The repository also arranges the code according to the above described architecture.

The results are saved as pickle files in the results folder on the Central Server.

Currently, CIFAR10 dataset and Convolutional Neural Network (CNN) models are supported. The code can be extended to support other datasets and models.

Setting up the environment

The code is tested on Python 3 with Pytorch version 1.4 and torchvision 0.5.

In order to test the code, install Pytorch and torchvision on each IoT device (for example, Raspberry Pis as used in this work). One can install from pre-built PyTorch and torchvision pip wheel. Download respective pip wheel as follows:

Or visit https://github.com/Rehmatkhan/InstallPytrochScript and follow the simple steps:

# install and configure pytorch and torchvision on Raspberry devices
#move to sudo
sudo -i
#update
apt update
apt install git
git clone https://github.com/Rehmatkhan/InstallPytrochScript.git
mv InstallPytrochScript/install_python_pytorch.sh .
chmod +x install_python_pytorch.sh
rm -rf InstallPytrochScript
./install_python_pytorch.sh

All configuration options are given in config.py at the central server, which contains the architecture, model, and FL training hyperparameters. Therefore, modify the respective hostname and ip address in config.py.

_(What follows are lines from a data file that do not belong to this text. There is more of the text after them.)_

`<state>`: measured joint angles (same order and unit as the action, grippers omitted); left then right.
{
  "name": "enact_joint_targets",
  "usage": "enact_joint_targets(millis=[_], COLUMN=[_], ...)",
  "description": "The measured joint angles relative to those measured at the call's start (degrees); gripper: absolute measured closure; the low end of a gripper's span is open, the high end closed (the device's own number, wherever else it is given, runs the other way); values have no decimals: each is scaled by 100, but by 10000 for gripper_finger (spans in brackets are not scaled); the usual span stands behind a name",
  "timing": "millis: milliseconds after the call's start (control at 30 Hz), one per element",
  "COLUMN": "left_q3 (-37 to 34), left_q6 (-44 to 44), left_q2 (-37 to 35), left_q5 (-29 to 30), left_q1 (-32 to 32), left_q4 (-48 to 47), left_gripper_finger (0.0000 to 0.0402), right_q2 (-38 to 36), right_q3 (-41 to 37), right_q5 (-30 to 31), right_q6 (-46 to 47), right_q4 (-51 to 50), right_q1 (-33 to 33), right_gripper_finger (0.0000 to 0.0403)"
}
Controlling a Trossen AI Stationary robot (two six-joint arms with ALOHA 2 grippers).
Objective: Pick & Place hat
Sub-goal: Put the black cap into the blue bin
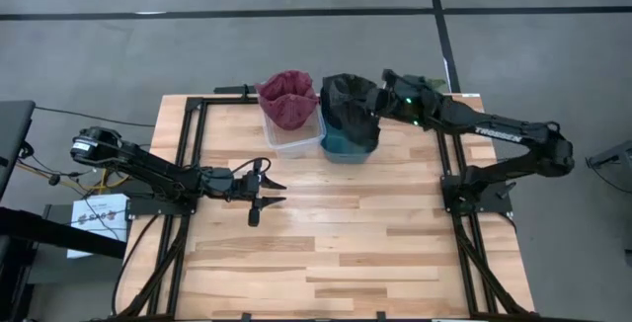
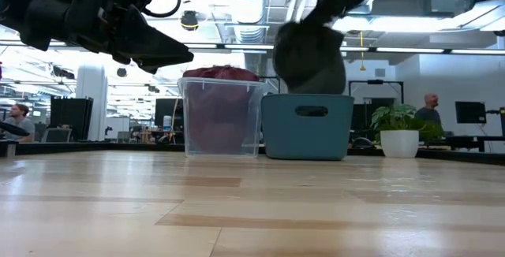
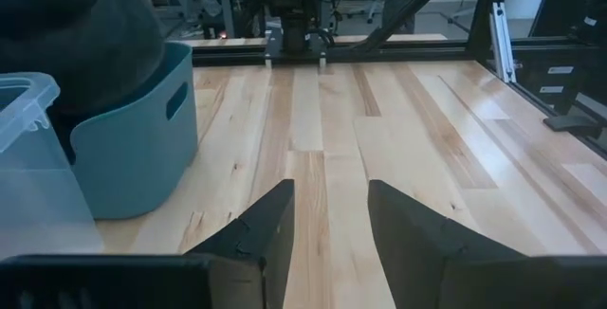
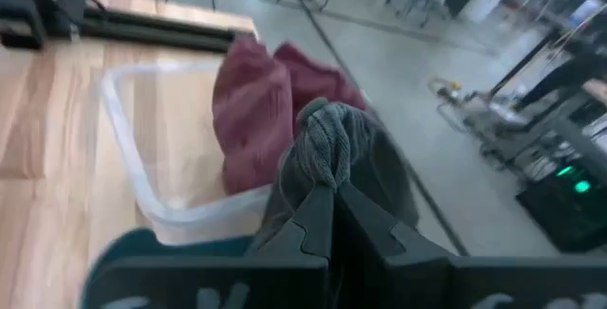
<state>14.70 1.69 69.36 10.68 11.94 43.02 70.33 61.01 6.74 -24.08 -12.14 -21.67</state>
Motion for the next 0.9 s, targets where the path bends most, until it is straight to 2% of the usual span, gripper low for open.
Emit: enact_joint_targets(millis=[433, 733, 900], left_q3=[0, 0, 0], left_q6=[0, -1, 0], left_q2=[0, 0, 0], left_q5=[2, 2, 2], left_q1=[-264, -273, -273], left_q4=[16, 16, 16], left_gripper_finger=[266, 266, 266], right_q2=[1149, 946, 783], right_q3=[0, -2, -2], right_q5=[-1542, -2219, -2251], right_q6=[-142, -233, -167], right_q4=[850, 962, 906], right_q1=[-775, -694, -621], right_gripper_finger=[402, 402, 402])
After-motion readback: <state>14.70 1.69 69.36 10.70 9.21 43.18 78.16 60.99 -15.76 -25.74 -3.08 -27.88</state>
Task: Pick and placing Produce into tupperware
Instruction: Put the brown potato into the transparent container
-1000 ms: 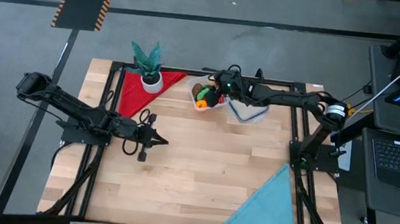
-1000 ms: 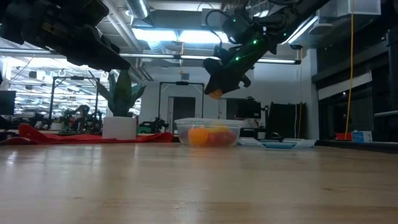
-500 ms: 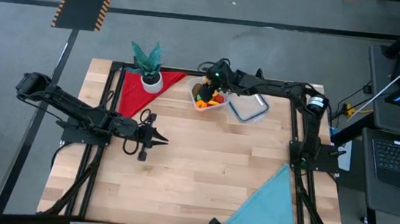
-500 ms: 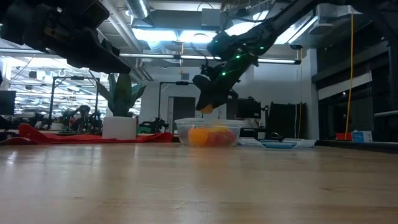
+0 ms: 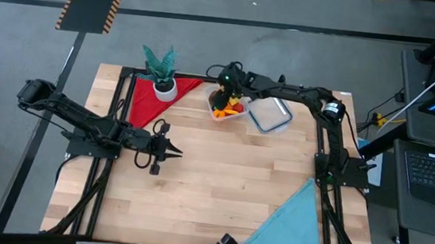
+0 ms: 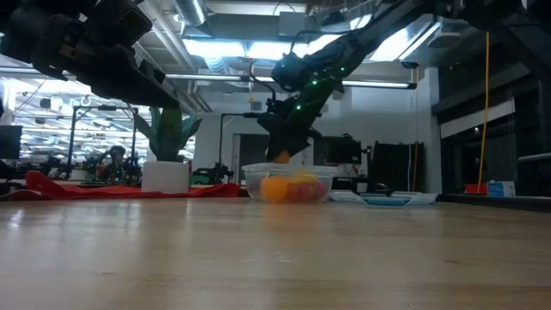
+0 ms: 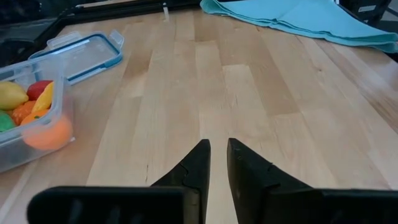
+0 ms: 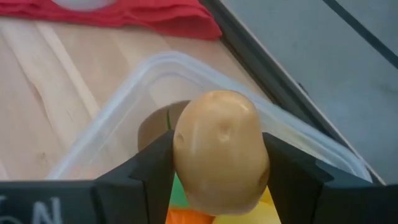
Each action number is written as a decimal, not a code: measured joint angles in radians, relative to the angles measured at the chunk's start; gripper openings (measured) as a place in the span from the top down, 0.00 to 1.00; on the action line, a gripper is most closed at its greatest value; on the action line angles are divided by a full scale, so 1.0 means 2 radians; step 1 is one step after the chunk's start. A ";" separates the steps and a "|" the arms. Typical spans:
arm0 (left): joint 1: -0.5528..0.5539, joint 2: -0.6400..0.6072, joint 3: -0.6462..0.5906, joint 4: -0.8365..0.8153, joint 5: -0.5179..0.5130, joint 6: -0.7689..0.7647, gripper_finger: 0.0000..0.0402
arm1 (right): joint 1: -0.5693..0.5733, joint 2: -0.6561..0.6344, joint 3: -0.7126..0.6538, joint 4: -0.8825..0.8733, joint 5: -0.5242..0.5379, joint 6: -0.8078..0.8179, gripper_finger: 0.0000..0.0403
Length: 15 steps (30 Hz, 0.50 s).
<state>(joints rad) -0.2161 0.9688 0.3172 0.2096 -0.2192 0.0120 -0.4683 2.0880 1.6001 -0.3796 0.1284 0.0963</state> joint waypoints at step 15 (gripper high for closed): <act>0.000 0.000 0.000 0.000 0.000 -0.002 0.97 | 0.000 0.000 -0.001 -0.014 0.000 0.004 0.47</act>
<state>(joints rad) -0.2161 0.9688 0.3172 0.2096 -0.2194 0.0090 -0.4683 2.0883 1.5982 -0.4076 0.1276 0.1035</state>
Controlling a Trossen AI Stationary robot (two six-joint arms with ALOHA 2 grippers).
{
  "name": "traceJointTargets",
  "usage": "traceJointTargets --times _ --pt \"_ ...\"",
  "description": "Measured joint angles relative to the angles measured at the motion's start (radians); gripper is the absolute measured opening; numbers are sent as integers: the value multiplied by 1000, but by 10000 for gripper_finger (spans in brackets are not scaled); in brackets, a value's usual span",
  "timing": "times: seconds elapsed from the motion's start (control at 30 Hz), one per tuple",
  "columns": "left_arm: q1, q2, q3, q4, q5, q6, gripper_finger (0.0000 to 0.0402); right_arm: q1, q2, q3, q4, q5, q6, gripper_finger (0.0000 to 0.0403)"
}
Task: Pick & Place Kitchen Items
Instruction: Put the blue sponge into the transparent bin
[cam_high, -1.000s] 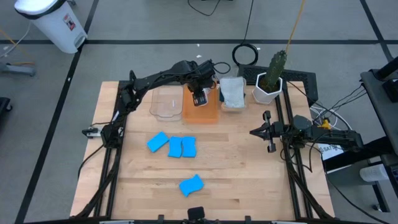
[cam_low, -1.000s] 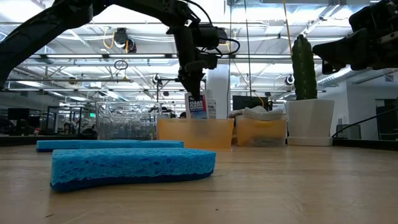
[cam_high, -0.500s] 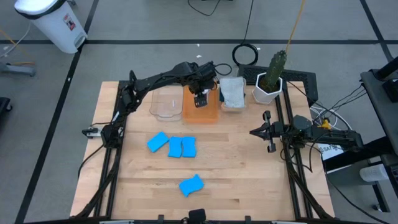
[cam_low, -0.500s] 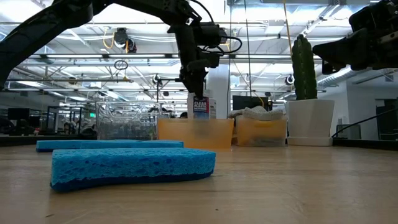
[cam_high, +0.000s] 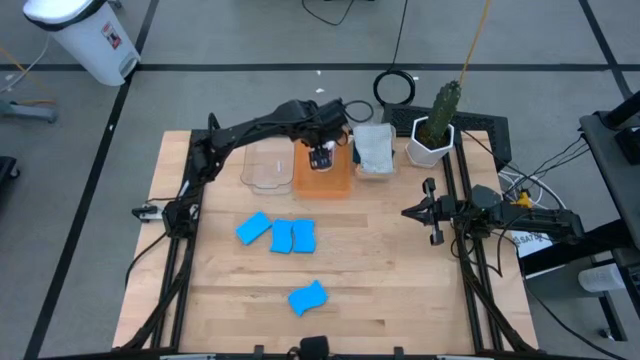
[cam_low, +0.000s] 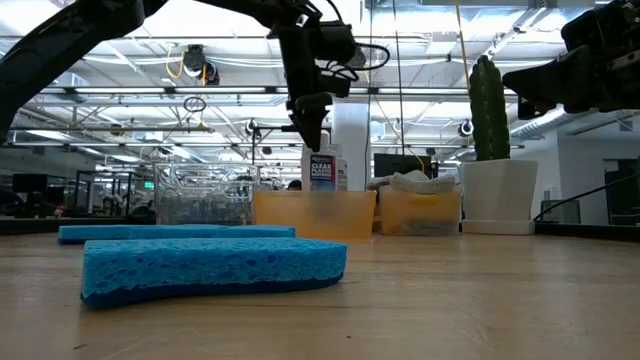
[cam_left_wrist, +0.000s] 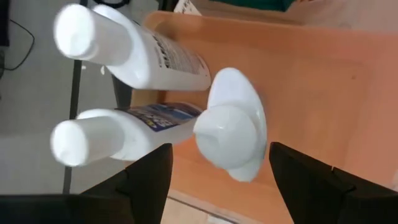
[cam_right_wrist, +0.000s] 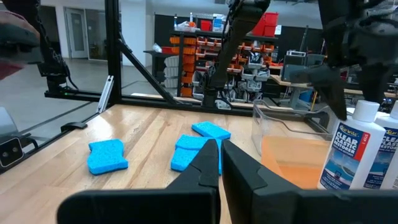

CLIENTS_CONFIG and CLIENTS_LIST in config.py are used for indexing and sorting. Note that config.py file must be changed at the source edge server, destination edge server and at each device.

# Network configration
SERVER_ADDR= '192.168.10.193'
SERVER_PORT = 51000
UNIT_MODEL_SERVER = '192.168.10.102'
UNIT_PORT = 51004

EDGE_SERVERS = {'Sierra.local': '192.168.10.193', 'Rehmats-MacBook-Pro.local':'192.168.10.154'}


K = 4 # Number of devices

# Unique clients order
HOST2IP = {'raspberrypi3-1':'192.168.10.93', 'raspberrypi3-2':'192.168.10.31', 'raspberrypi4-1': '192.168.10.169', 'raspberrypi4-2': '192.168.10.116'}
CLIENTS_CONFIG= {'192.168.10.93':0, '192.168.10.31':1, '192.168.10.169':2, '192.168.10.116':3 }
CLIENTS_LIST= ['192.168.10.93', '192.168.10.31', '192.168.10.169', '192.168.10.116'] 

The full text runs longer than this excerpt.